Longitudinal surveillance studies, such as this study, provide valuable information regarding the circulation of viruses and active assessment of factors (seasons, reproductive stages or additional stressors) that affect viral maintenance. The Matlapitisi colony is an ideal interface to investigate viral excretion dynamics within a maternity roost, as the bats in the colony interact with other bat species62, terrestrial wildlife, domestic animals, and people (in the cave and surrounding areas). This study served as the groundwork for coronavirus surveillance at this site, identifying the diversity within this species and leading to a basic understanding of viral excretion patterns during the year.

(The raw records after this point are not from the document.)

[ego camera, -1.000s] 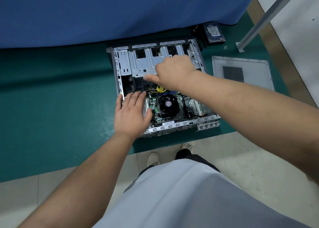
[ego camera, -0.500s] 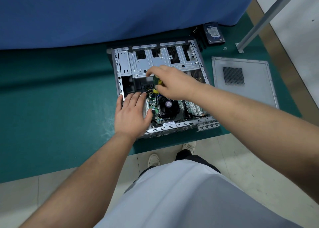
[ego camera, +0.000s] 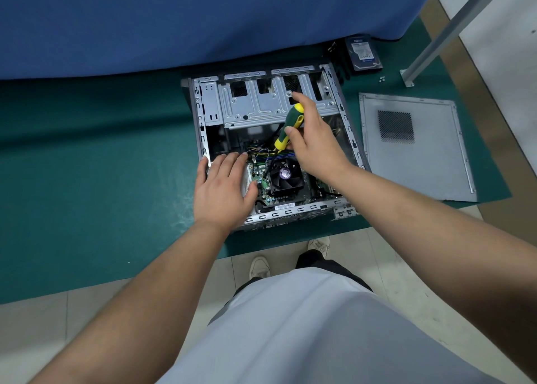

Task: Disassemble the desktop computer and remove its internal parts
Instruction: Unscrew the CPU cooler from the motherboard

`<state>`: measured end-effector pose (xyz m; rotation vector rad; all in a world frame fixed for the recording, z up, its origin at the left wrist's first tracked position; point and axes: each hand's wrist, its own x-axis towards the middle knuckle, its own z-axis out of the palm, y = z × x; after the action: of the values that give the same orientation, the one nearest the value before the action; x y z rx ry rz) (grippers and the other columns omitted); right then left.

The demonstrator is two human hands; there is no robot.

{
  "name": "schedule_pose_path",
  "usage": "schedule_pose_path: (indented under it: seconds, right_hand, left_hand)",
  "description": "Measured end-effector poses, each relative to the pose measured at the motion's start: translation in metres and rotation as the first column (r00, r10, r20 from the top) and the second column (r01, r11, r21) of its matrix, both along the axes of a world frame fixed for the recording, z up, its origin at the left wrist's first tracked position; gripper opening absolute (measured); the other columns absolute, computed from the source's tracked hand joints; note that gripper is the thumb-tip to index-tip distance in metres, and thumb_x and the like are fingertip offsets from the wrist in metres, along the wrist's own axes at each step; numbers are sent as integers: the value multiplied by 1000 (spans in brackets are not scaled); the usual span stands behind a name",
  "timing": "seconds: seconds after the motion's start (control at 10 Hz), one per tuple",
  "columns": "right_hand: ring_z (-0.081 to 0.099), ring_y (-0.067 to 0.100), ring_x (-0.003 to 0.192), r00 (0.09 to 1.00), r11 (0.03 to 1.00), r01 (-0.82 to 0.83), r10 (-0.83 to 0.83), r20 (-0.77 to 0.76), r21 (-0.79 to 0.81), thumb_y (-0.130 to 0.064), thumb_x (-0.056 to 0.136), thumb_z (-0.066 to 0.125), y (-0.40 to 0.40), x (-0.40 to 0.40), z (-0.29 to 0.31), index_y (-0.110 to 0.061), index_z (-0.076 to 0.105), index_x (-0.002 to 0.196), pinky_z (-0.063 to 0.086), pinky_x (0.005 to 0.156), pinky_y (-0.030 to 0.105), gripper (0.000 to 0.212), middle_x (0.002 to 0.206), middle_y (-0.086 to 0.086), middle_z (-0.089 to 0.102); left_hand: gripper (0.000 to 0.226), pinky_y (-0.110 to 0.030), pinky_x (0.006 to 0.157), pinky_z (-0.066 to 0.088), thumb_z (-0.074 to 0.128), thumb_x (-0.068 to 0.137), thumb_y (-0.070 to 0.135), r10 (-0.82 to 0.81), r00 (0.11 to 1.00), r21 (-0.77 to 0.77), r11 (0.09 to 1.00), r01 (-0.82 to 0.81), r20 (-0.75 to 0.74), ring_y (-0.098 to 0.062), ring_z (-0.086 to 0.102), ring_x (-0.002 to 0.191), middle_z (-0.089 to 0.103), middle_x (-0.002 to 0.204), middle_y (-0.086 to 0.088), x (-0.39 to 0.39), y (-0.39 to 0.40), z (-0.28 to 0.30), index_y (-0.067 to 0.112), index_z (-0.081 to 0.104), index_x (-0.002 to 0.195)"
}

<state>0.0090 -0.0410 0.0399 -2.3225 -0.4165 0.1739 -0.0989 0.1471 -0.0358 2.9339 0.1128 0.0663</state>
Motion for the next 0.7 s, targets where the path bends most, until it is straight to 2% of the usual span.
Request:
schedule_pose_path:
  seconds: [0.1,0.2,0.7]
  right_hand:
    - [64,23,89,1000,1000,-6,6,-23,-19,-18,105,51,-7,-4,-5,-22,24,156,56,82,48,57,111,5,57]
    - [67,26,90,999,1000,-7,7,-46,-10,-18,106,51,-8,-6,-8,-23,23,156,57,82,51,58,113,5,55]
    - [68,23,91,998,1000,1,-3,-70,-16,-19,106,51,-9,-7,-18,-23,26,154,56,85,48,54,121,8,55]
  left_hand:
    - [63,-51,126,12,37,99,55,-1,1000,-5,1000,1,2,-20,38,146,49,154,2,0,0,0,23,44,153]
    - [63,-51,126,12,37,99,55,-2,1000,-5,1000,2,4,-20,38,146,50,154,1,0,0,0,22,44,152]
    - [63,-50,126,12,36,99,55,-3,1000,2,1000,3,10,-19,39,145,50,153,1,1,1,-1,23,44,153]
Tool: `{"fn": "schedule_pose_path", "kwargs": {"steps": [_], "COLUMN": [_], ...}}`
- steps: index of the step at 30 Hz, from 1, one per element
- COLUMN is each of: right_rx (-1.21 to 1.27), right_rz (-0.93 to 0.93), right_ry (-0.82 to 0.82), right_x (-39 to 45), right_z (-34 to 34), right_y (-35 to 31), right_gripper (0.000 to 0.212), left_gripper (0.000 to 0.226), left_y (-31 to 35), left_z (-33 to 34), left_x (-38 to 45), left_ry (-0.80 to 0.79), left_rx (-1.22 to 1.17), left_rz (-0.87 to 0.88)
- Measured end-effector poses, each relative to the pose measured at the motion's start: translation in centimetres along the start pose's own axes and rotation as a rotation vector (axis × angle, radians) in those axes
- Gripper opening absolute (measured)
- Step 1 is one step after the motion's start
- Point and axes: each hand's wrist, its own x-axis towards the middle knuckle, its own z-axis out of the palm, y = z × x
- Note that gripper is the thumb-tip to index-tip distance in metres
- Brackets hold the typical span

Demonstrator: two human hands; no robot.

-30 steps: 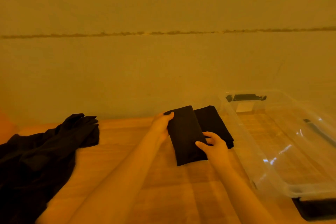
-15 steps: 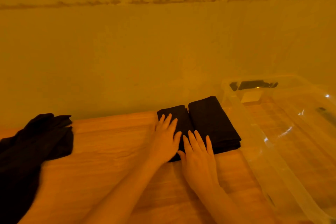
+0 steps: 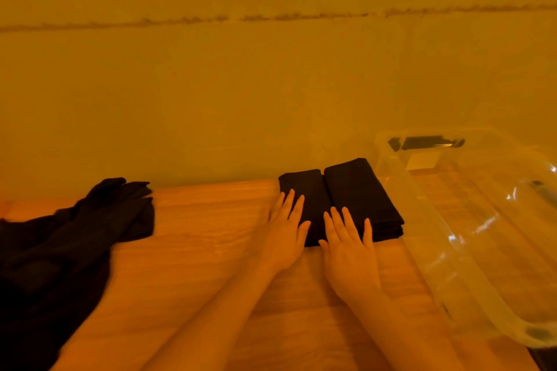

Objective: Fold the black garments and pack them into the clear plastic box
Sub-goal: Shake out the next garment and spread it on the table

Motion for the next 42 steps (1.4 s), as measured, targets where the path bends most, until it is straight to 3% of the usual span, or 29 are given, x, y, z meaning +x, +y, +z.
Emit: {"fn": "schedule_pose_path", "kwargs": {"steps": [4, 6, 9, 12, 14, 16, 19, 22, 24, 27, 30, 35, 42], "right_rx": [0.059, 0.063, 0.163, 0.236, 0.221, 0.235, 0.302, 0.329, 0.348, 0.553, 0.766, 0.815, 0.883], "right_rz": [-0.069, -0.185, -0.262, -0.398, -0.499, -0.613, -0.717, -0.791, -0.790, -0.707, -0.590, -0.573, -0.516], "right_ry": [0.035, 0.043, 0.055, -0.056, -0.135, -0.190, -0.264, -0.256, -0.232, -0.175, -0.197, -0.267, -0.240], "right_x": [-1.5, -1.8, -2.0, -2.2, -2.3, -2.1, -1.2, 0.1, 0.9, 1.6, 1.7, 1.6, 1.1], "right_z": [-0.7, -0.2, 0.0, -0.7, -1.4, -1.9, -2.8, -3.1, -3.0, -2.8, -3.2, -4.9, -8.8], "right_y": [-1.7, -3.2, -7.6, -14.4, -19.4, -24.0, -29.9, -34.1, -35.7, -36.4, -35.8, -34.7, -31.2], "right_gripper": [0.062, 0.048, 0.055, 0.074, 0.057, 0.055, 0.062, 0.066, 0.062, 0.036, 0.023, 0.031, 0.027], "left_gripper": [0.054, 0.054, 0.055, 0.079, 0.087, 0.083, 0.073, 0.064, 0.057, 0.046, 0.048, 0.061, 0.021], "left_y": [-1.2, -3.5, -8.9, -14.7, -18.7, -22.4, -26.8, -29.0, -29.4, -29.3, -29.3, -28.0, -24.3], "left_z": [-0.9, -1.3, -3.6, -6.9, -8.9, -10.4, -11.2, -10.7, -10.3, -10.4, -10.7, -11.9, -14.7], "left_x": [-4.4, -7.8, -12.9, -17.8, -20.6, -22.9, -25.1, -25.6, -25.7, -25.7, -25.6, -23.7, -22.1], "left_ry": [0.046, 0.050, 0.116, 0.217, 0.286, 0.329, 0.242, 0.222, 0.322, 0.517, 0.593, 0.495, 0.488], "left_rx": [0.062, 0.096, 0.125, 0.203, 0.213, 0.216, 0.207, 0.030, -0.109, -0.265, -0.273, -0.221, -0.458], "left_rz": [-0.059, -0.116, -0.206, -0.289, -0.396, -0.509, -0.647, -0.644, -0.601, -0.585, -0.574, -0.458, -0.424]}}
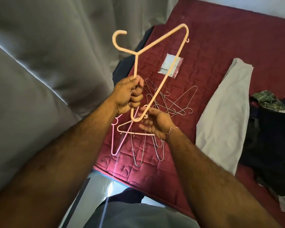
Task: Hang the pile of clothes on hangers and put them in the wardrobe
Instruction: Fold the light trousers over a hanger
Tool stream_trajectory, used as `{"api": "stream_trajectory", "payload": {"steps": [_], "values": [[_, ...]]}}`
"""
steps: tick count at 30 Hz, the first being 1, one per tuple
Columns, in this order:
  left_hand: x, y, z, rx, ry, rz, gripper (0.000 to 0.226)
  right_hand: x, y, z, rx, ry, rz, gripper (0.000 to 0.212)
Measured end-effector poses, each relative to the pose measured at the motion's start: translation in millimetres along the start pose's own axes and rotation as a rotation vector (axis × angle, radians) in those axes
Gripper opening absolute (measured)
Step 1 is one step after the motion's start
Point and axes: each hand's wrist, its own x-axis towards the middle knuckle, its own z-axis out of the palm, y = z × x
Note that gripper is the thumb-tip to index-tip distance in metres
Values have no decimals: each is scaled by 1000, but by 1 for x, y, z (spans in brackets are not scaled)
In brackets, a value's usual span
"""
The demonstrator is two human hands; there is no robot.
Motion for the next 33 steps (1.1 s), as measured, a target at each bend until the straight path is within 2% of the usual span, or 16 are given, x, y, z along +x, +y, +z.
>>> {"api": "stream_trajectory", "payload": {"steps": [3,7,9,12,15,17,18,21,23,25,27,29,31,33], "values": [[6,-2,3,10,42,39,35,-1,1,7,36,55,-70,25],[12,-8,4,222,164,88,36,6,-1,10,22,176,-107,22],[13,-9,1,344,209,118,36,6,-3,10,-125,173,-93,28],[11,-8,-5,387,219,131,36,14,-8,12,-356,166,-137,30],[10,-8,-9,409,193,88,36,33,-7,6,-708,159,-183,52],[10,-11,-12,439,168,48,37,39,-3,-10,-966,246,-218,68],[10,-14,-12,455,153,23,36,36,-3,-17,-949,314,-240,72],[13,-25,-10,464,80,-96,35,26,-5,-58,-645,546,-329,78],[18,-39,-3,455,-6,-205,34,13,-6,-95,-480,679,-423,101],[24,-60,9,469,-106,-325,35,-8,2,-131,-441,805,-511,114],[28,-88,34,496,-230,-456,34,-46,10,-162,-578,956,-585,109],[30,-120,66,497,-349,-582,33,-79,28,-204,-756,986,-605,96],[30,-153,98,495,-447,-683,31,-109,47,-245,-806,919,-508,75],[30,-187,126,515,-533,-774,31,-137,67,-283,-792,951,-341,55]]}}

Future research will continue monitoring the viral dynamics at the colony over time, examine co-infection between different viral families, cross-species transmissions to other bats in the cave, assess land-use changes potentially impacting risk of spillover to livestock and people, and expand surveillance to include other animals and human populations living in close association with this population of bats. Studies that assess viral dynamics in free-ranging host populations living in close association with people and domestic animals can provide useful insights into the risk of spillover and may help develop interventions to protect both human and animal health.